Domestic success is, however to be celebrated and in the United Kingdom you start by getting into area titles, then onto British level glory before a route to the Commonwealth titles can be yours or even to Europe. Once at either level you hear your name being mentioned for world honors.
It is still a massive event winning a British title and the belt which comes with it – the Lonsdale Belt – has a massive pull for UK fighters. If you defend it successfully 3 times you get to keep it.
Many want to be honored in that way but so few manage it – the boxer that I am writing to celebrate here got his British title, and the Commonwealth and even the European. He also was featured on a Monty Python sketch for television!
Just last week that former British, European and Commonwealth heavyweight champion died. His passing, at the age of 76, was not accompanied by fanfare as his achievements may have been modest, his post boxing career, equally modest and his unassuming nature did not carve out a career in the media circuit. That modesty followed an amateur career as a light heavyweight where he won the 1961 amateur championships in Britain and a Bronze Medal at the Europeans, also in 1961.

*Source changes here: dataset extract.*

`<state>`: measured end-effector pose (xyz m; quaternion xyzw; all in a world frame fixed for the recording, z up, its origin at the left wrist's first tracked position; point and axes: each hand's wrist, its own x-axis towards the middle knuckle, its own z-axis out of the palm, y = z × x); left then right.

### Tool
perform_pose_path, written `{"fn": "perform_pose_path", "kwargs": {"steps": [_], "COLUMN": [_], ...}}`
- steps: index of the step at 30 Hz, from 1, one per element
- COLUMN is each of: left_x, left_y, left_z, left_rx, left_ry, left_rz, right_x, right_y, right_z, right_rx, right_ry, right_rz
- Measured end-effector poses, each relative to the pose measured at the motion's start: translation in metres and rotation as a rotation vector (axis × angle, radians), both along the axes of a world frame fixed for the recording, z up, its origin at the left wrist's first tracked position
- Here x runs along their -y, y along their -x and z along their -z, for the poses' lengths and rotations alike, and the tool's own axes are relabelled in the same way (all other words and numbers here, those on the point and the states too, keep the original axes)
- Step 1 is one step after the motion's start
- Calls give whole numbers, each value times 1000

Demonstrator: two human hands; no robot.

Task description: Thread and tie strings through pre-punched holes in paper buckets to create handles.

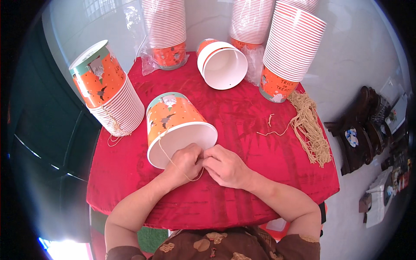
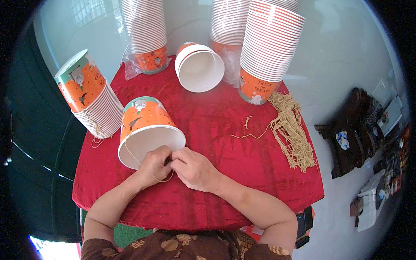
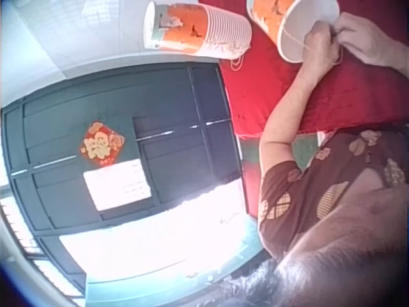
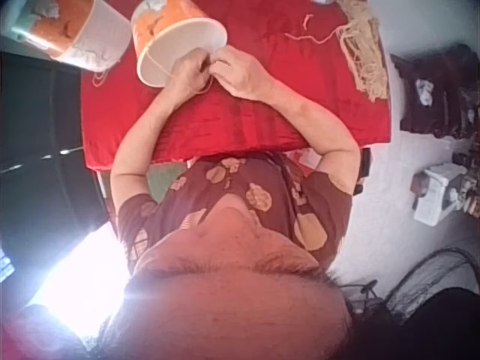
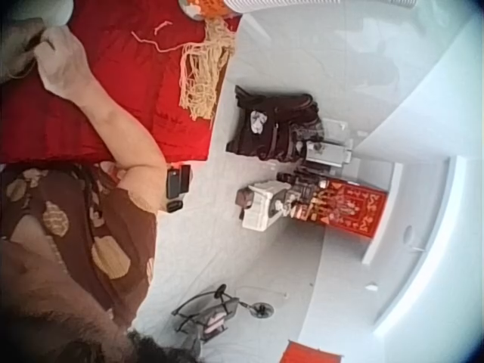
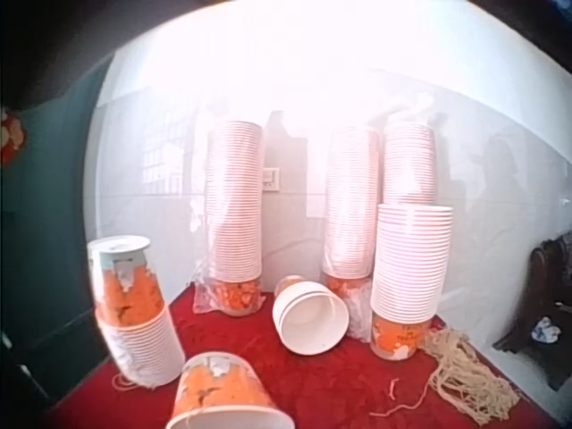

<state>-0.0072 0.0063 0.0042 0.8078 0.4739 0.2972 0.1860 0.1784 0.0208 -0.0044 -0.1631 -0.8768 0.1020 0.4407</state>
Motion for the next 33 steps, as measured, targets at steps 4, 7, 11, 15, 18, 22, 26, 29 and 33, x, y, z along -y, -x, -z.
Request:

Those in the know, though could recognize a real fighter and boxing purist had left us. That boxer, Jack Bodell fought professionally and had a record of 58-13, 31 KO’s winning those 3 championships and, at the age of 76 lost his biggest fight against the awful illness of dementia.
The height of his career, was over 40 years ago, in 1971. Despite Bodell’s name being one with which most of us are fairly unfamiliar, who he fought and beat allows a claim at least to legendary status. In 1969, he won the British title against Carl Gizzi, before losing it to a certain Henry Cooper. In 1971, he took the Commonwealth and European titles from another well known British boxing name in Joe Bugner.

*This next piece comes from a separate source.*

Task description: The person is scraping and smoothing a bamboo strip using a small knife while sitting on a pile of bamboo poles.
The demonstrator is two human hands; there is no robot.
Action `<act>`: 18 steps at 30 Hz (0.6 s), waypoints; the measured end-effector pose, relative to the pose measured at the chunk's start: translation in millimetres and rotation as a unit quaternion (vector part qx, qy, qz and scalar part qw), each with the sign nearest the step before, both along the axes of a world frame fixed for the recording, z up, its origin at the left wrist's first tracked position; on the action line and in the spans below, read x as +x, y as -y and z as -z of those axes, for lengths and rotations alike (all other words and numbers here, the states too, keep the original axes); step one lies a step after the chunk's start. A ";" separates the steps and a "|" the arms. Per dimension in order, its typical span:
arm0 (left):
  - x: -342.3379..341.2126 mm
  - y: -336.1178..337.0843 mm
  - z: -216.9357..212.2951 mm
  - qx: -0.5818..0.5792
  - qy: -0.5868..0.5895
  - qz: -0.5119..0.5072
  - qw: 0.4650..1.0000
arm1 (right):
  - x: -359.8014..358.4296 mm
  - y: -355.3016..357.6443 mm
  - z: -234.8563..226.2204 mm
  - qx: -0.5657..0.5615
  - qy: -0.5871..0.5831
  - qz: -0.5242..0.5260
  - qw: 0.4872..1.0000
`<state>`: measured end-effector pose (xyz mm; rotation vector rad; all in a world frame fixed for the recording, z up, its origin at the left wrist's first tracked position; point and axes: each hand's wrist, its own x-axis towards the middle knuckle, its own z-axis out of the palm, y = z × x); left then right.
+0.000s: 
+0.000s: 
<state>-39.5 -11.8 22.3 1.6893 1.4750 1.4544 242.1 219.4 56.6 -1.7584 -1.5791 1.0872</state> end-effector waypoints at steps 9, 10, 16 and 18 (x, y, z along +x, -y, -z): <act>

Whilst most of his fights were on British soil for overseas boxing followers, it is probably his 64 second knockout to Jerry Quarry or his points win over Jose “King” Roman that stand out.

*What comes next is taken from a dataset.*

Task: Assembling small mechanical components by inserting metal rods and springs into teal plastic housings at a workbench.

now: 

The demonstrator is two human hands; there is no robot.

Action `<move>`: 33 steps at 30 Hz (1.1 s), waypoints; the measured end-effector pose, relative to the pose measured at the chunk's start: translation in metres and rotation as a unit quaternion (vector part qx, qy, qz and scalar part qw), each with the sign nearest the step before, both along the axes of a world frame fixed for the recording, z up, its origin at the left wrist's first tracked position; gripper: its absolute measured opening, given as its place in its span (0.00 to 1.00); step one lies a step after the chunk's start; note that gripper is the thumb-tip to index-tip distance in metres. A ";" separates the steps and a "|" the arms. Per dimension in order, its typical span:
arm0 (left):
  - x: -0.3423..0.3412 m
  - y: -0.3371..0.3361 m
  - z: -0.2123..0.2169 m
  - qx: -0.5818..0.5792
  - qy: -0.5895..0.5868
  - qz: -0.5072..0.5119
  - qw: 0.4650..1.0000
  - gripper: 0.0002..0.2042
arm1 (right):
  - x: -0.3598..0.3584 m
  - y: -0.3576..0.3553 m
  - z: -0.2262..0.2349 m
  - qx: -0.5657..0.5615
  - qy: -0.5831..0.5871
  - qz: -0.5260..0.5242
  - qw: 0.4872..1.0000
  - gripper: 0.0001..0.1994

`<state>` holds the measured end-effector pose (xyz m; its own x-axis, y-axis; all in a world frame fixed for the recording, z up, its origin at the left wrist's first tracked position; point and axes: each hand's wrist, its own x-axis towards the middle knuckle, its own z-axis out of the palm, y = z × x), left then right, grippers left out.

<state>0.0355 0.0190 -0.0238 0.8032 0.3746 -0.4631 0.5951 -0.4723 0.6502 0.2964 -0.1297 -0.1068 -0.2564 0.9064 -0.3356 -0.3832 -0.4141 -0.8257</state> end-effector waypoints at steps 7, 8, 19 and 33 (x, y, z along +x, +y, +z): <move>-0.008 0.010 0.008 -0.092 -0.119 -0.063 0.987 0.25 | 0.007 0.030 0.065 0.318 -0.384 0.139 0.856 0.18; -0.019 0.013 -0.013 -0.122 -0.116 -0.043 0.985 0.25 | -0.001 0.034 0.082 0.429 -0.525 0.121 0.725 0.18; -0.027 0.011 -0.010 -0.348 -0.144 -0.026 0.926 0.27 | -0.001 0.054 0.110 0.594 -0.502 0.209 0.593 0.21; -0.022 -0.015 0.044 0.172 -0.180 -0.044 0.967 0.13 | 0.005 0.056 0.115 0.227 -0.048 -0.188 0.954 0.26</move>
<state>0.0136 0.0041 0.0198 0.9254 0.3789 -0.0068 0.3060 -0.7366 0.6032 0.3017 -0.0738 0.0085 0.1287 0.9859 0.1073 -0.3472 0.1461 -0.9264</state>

Another massive British scalp he took was Brian London, in 1968, in a British title eliminator. Bodell brought his professional boxing career to an end professionally in 1972 when he was stopped by Danny McAlinden at Villa Park in the 2nd round when they fought for British and Commonwealth titles.
Bodell went on to set up a fish and chip shop – the Knockout Fish Bar in Tile Hill – after retiring in Coventry and welcomed a very famous fellow boxer on a visit in 1983. Muhammad Ali came to see him and as it always happened everywhere he would go in the UK, he brought the crowds to Coventry that August for a man he never fought but clearly wanted to support.
In his later life Bodell suffered with dementia. It is from this appalling illness that a true fighter lost his life, but we would like to recognize the loss of someone dedicated to the sweet science and we shall, recognize celebrate and raise our very own RSR 10 bells to Jack Bodell.